YOUR OBJECTIVE
Every line from the line containing "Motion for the" through the final line of the data is to be printed exactly; no other line is to appear.

THE DATA
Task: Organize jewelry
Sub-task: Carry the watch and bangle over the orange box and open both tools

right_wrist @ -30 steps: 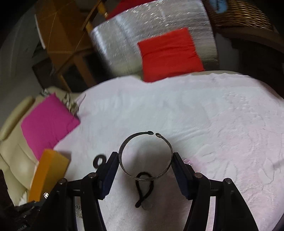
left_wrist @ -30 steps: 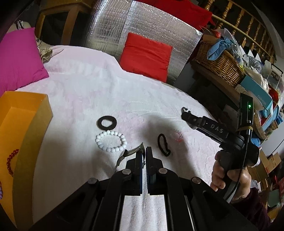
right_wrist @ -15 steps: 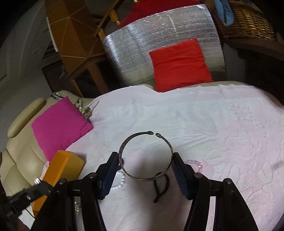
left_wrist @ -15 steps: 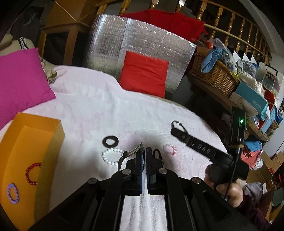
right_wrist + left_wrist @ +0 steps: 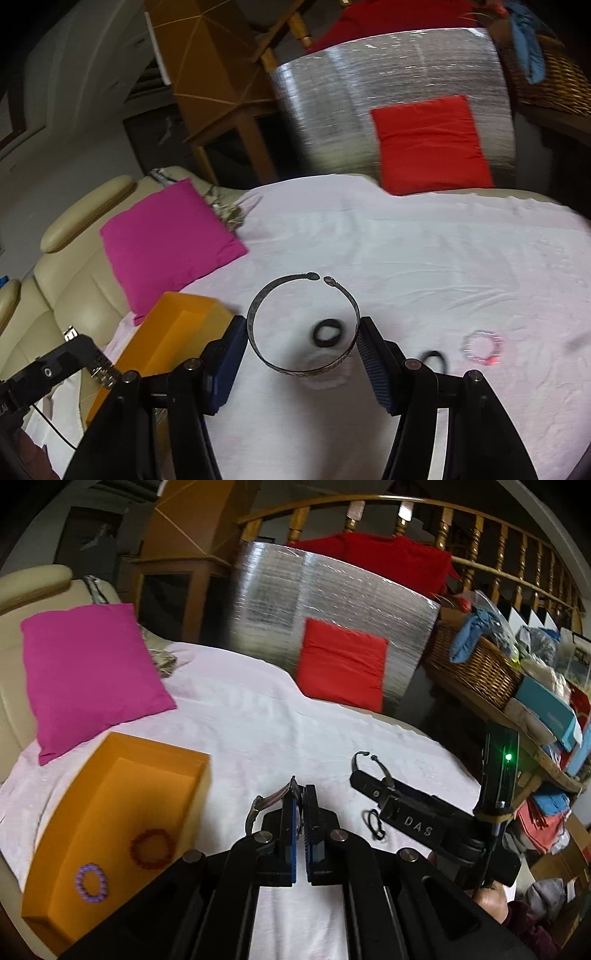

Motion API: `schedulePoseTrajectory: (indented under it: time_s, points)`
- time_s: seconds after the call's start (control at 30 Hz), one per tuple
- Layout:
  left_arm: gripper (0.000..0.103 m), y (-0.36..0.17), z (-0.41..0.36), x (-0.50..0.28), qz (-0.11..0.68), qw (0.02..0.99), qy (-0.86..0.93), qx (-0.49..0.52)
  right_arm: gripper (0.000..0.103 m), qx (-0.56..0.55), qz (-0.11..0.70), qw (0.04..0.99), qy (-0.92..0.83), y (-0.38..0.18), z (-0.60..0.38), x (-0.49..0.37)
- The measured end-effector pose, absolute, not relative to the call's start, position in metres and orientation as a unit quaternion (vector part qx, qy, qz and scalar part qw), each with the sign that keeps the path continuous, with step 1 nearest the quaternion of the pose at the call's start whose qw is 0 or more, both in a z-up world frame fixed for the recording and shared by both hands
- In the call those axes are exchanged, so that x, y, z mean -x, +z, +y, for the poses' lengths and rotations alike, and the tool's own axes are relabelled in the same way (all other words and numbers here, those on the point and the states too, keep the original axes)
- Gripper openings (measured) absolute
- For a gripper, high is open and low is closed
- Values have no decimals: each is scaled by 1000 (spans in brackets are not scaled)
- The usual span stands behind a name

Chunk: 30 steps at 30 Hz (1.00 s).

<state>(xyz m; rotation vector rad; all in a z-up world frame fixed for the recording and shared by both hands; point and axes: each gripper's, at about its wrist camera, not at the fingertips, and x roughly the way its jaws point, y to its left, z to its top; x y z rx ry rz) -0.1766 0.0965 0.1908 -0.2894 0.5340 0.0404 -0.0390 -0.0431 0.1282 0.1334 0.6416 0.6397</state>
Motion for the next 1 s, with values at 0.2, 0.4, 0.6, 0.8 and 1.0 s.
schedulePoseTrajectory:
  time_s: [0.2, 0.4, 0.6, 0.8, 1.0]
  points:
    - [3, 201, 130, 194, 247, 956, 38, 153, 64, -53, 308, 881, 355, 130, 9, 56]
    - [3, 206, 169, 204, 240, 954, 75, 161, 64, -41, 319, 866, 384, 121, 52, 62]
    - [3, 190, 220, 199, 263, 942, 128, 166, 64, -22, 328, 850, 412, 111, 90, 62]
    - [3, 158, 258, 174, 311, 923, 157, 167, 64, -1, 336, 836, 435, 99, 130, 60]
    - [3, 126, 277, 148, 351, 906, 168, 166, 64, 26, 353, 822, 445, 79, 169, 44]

TASK RESPONSE
Motion for the next 1 s, with values at 0.2, 0.4, 0.6, 0.8 and 1.0 s.
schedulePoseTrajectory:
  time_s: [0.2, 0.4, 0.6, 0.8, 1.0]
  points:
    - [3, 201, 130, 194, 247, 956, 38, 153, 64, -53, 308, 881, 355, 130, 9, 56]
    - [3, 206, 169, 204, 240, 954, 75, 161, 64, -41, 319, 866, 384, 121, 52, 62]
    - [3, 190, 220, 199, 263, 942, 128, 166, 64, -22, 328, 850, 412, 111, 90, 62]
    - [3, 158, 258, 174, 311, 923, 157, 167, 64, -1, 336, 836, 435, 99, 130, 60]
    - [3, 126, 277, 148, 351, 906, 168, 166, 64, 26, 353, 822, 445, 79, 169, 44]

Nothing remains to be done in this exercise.